● **Work required**
Give back the listing in full and exactly, leaving out the images.

● **Information shown**
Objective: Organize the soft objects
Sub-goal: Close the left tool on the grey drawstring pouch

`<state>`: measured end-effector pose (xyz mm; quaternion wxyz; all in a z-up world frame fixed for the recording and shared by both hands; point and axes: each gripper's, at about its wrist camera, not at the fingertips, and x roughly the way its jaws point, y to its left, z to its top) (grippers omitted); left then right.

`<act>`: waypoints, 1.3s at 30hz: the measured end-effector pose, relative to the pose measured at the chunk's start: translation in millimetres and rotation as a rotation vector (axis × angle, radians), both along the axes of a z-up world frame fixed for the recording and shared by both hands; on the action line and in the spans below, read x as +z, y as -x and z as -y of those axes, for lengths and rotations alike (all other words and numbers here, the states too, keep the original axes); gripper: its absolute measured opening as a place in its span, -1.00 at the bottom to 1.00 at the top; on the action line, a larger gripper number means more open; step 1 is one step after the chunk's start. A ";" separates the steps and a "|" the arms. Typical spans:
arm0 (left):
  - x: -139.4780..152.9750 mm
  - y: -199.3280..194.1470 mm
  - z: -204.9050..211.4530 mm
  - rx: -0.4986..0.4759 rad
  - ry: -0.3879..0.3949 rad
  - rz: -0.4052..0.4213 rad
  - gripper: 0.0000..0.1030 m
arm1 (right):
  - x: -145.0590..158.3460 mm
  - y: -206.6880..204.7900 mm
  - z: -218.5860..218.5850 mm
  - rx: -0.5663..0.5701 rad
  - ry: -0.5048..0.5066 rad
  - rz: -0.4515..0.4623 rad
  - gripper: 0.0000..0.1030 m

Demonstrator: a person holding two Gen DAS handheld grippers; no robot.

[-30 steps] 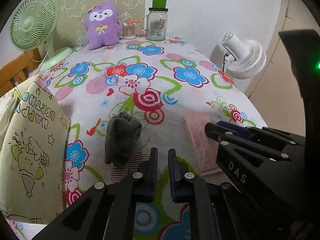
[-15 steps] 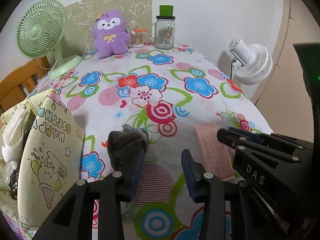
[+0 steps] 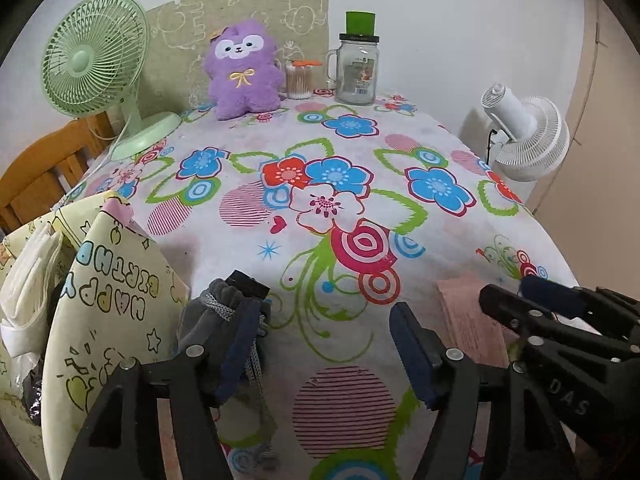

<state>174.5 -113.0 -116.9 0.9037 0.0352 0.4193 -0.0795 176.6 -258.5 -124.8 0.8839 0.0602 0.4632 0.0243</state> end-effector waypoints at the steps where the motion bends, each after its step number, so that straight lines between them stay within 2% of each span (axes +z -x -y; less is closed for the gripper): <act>1: -0.4 -0.6 -0.3 0.001 0.000 -0.001 0.37 | 0.7 0.0 1.2 -0.008 0.006 0.003 -0.01; 4: -1.1 4.1 -0.2 -0.003 -0.013 0.001 0.43 | 1.6 -1.8 2.9 -0.010 0.019 0.002 0.08; 6: -2.9 7.7 -1.4 -0.009 -0.010 -0.013 0.50 | 4.1 -1.8 4.0 -0.011 0.022 0.011 0.28; 7: -4.8 9.6 -1.3 -0.013 -0.005 -0.026 0.50 | 5.9 -1.3 4.1 -0.007 0.017 0.022 0.45; 8: -6.2 12.5 -0.5 -0.021 -0.002 -0.034 0.50 | 8.7 -0.1 3.3 -0.001 0.015 0.040 0.48; 14: -5.1 23.5 11.1 -0.063 -0.020 -0.021 0.50 | 14.8 0.1 -5.9 0.036 0.035 0.064 0.48; 27: 15.0 9.4 1.8 0.024 -0.067 0.052 0.64 | 22.4 -6.9 -11.4 0.059 0.028 0.065 0.48; 39: 2.5 -15.7 -11.4 0.066 -0.079 0.024 0.64 | 12.3 -25.7 -21.3 0.058 0.019 0.023 0.48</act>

● **Solution**
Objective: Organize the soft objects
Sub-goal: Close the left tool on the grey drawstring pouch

`<state>`: measured end-effector pose (xyz mm; quaternion wxyz; all in a z-up world frame fixed for the recording and shared by both hands; point and axes: each gripper's, at about its wrist camera, not at the fingertips, and x roughly the way its jaws point, y to its left, z to its top) (grippers omitted); left then right.

`<act>`: waypoints, 1.3s at 30hz: the measured end-effector pose, relative to the pose measured at the chunk's start: translation in millimetres and rotation as a rotation vector (axis × angle, radians), both along the axes of a z-up world frame fixed for the recording and shared by both hands; on the action line and in the spans below, read x as +z, y as -x and z as -y of those axes, for lengths and rotations alike (all other words and numbers here, the states too, keep the original axes); gripper: its absolute measured opening as a place in its span, -1.00 at the bottom to 1.00 at the top; on the action line, a larger gripper number means more open; step 1 is one step after the chunk's start. A ";" separates the steps and a "|" the arms. Typical spans:
arm0 (left):
  - x: -139.4780..152.9750 mm
  - y: -199.3280..194.1470 mm
  - z: -204.9050..211.4530 mm
  - rx: -0.4986..0.4759 rad
  - ry: -0.3879..0.3949 rad
  - rz: -0.4052..0.4213 rad
  - gripper: 0.0000..0.1030 m
arm1 (right):
  - x: -145.0590..158.3460 mm
  - y: -206.6880..204.7900 mm
  - z: -218.5860..218.5850 mm
  - rx: -0.5663..0.5701 rad
  - ry: -0.5048..0.5066 rad
  - rz: -0.4515..0.4623 rad
  - gripper: 0.0000..0.1030 m

Demonstrator: a person holding two Gen DAS handheld grippers; no robot.

[-30 steps] 
[-15 steps] 
[+0 steps] 

<state>174.5 -113.0 -116.9 0.9037 0.0352 0.4193 -0.0795 176.6 -258.5 -124.8 0.8839 0.0602 0.4632 0.0243</state> end-effector waypoints at the steps where the motion bends, each after its step number, so that straight lines between them stay within 2% of each span (axes +z -x -y; less is closed for the gripper): <act>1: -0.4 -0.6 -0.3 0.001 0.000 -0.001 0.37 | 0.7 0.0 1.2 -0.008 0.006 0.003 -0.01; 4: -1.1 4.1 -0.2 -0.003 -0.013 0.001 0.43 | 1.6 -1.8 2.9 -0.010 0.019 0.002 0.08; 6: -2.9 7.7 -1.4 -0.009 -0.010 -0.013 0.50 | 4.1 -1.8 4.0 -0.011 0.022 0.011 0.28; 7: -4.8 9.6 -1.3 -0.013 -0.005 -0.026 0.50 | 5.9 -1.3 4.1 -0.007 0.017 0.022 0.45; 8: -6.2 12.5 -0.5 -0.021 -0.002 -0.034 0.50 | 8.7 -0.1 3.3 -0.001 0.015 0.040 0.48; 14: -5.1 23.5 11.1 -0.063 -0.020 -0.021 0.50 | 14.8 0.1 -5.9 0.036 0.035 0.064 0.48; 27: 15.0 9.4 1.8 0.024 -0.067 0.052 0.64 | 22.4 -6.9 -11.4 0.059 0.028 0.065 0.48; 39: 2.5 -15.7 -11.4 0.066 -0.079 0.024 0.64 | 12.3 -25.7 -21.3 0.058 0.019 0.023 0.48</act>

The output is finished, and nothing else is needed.